Au téléphone depuis Garoua-Boulaï, Maxime Molako, un chauffeur centrafricain qui fait régulièrement le trajet « compatit » avec ses collègues camerounais en grève. « Il est essentiel de trouver un équilibre qui assure la sécurité de tous, et permette une circulation fluide des marchandises », espère-t-il.

‘Nous espérons que cette grève ne va pas prendre de l’ampleur, sinon il y aura plusieurs produits que nous ne pourrons plus proposer, comme le riz et l’huile », car « nous ne produisons rien ici », commente Magloire Guerematchi derrière son comptoir.

– Conflits armés –

En 2015, les camionneurs centrafricains et camerounais avaient déjà cessé leurs activités pour protester contre les attaques de groupes armés en Centrafrique, et le pays avait connu pénuries et flambée des prix.

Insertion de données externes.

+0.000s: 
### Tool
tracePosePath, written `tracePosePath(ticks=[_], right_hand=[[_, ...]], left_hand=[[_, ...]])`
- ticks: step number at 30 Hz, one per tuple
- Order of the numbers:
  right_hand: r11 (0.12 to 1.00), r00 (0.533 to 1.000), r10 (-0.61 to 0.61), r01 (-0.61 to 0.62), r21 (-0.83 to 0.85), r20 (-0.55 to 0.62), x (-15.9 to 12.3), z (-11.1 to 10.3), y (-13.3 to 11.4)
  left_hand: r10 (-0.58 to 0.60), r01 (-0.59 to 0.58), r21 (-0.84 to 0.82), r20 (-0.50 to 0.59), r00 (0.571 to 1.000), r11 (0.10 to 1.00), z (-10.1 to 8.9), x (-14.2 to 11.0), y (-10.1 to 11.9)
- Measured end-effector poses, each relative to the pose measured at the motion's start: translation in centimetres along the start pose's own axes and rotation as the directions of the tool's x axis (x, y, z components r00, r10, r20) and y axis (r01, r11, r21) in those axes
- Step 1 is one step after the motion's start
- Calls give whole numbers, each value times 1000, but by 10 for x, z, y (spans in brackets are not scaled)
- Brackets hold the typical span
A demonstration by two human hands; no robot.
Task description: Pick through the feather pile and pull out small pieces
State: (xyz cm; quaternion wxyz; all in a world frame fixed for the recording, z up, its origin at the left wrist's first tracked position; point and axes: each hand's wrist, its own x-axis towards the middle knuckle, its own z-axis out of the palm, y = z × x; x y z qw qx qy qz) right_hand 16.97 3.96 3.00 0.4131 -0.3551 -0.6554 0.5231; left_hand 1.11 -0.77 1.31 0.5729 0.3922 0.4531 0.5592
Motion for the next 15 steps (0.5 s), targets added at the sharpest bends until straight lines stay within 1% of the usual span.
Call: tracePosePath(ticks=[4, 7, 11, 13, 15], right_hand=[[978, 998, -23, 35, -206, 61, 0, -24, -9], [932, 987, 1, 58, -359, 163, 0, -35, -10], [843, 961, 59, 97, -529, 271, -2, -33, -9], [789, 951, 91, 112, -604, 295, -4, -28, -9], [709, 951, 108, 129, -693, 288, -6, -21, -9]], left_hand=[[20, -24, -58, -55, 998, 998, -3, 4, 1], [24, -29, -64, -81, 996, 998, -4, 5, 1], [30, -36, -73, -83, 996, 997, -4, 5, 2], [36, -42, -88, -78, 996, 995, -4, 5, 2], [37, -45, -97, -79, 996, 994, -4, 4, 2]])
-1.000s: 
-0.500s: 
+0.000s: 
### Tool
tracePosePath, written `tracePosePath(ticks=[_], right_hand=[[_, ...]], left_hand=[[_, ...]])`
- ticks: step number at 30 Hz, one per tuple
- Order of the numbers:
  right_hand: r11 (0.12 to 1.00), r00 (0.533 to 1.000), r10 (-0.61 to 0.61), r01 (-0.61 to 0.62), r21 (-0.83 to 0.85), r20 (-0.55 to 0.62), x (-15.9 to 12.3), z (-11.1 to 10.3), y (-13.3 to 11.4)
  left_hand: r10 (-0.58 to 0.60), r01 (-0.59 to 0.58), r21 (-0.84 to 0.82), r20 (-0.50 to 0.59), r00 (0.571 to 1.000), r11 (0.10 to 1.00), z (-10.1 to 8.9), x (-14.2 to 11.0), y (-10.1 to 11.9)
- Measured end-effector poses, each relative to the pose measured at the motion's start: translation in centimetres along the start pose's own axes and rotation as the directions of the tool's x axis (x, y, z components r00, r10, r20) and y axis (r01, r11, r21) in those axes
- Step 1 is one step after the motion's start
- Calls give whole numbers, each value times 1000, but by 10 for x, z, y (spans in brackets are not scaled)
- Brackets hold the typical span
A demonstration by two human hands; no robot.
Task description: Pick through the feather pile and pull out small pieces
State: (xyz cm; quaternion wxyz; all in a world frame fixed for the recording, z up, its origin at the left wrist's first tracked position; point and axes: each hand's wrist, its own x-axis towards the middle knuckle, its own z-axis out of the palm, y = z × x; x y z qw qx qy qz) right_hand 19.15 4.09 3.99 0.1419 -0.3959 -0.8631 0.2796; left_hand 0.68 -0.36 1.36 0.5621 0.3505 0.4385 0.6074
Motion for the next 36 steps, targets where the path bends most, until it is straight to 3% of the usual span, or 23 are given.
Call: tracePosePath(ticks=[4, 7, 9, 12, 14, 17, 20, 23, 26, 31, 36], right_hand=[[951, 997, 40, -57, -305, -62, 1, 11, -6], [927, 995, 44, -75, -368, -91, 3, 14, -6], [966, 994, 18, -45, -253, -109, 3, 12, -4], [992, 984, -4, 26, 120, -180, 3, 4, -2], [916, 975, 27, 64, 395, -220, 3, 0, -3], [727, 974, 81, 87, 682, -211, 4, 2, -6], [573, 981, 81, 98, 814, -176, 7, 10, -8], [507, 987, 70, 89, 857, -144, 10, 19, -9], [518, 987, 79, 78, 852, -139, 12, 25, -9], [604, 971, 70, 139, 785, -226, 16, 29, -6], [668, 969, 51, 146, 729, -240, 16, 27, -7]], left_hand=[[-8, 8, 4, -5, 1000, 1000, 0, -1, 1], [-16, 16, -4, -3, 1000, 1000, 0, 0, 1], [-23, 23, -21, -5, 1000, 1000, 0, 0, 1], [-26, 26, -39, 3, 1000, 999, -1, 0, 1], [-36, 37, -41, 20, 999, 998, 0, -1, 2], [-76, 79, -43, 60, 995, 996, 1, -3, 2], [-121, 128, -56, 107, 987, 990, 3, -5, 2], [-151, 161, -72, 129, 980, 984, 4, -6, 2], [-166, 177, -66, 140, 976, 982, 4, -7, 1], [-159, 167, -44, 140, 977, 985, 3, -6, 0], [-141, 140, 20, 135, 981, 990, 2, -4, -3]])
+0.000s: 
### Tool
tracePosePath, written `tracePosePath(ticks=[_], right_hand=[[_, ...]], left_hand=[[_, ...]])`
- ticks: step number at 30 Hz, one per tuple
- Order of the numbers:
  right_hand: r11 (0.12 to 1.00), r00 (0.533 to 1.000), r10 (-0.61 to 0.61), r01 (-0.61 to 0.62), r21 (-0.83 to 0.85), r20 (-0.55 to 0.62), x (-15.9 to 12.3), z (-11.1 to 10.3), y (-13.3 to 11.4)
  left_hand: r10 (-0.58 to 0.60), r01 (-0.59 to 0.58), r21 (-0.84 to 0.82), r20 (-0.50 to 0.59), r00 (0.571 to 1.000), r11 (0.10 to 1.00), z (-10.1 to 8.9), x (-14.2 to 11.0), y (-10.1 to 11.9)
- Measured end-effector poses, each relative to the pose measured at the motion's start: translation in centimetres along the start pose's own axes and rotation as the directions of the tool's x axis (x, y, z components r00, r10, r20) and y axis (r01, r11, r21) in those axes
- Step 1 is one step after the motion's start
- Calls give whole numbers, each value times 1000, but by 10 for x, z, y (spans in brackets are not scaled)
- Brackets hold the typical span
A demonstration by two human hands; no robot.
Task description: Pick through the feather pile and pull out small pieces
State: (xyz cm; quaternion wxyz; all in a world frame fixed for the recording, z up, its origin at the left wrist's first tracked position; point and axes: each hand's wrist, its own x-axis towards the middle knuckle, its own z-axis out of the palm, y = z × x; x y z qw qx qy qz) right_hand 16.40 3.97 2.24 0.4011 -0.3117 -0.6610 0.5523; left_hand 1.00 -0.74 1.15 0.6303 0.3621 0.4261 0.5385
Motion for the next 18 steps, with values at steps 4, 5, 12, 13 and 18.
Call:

En 2021, plusieurs centaines de camions étaient restés bloqués à la frontière camerounaise pendant 50 jours à la suite d’un blocus imposé par des groupes rebelles. Bangui n’avait connu aucune pénurie grave, mais les prix des denrées de base y avaient considérablement augmenté.

La Centrafrique, où selon la Banque mondiale, 71% des plus de 6 millions d’habitants vivent en dessous du seuil de pauvreté, a été secouée par une succession de guerres civiles, coups d’État et régimes autoritaires depuis son indépendance de la France en 1960, est en proie à des guérillas multiformes menées par des groupes armés.

Fin 2020, le régime du Président Faustin Archange Touadéra a fait appel à Moscou et obtenu l’envoi de centaines de paramilitaires de la société privée Wagner pour repousser la rébellion loin de Bangui. Depuis, les conflits ont baissé en intensité mais des poches de violences subsistent. Les ripostes de l’Armée centrafricaine et de leurs alliés de Wagner concourent à l’éclatement des groupes rebelles qui, déstabilisés dans leurs bastions, se déploient en unités restreintes pour mener des attaques sur les axes routiers et les sites miniers.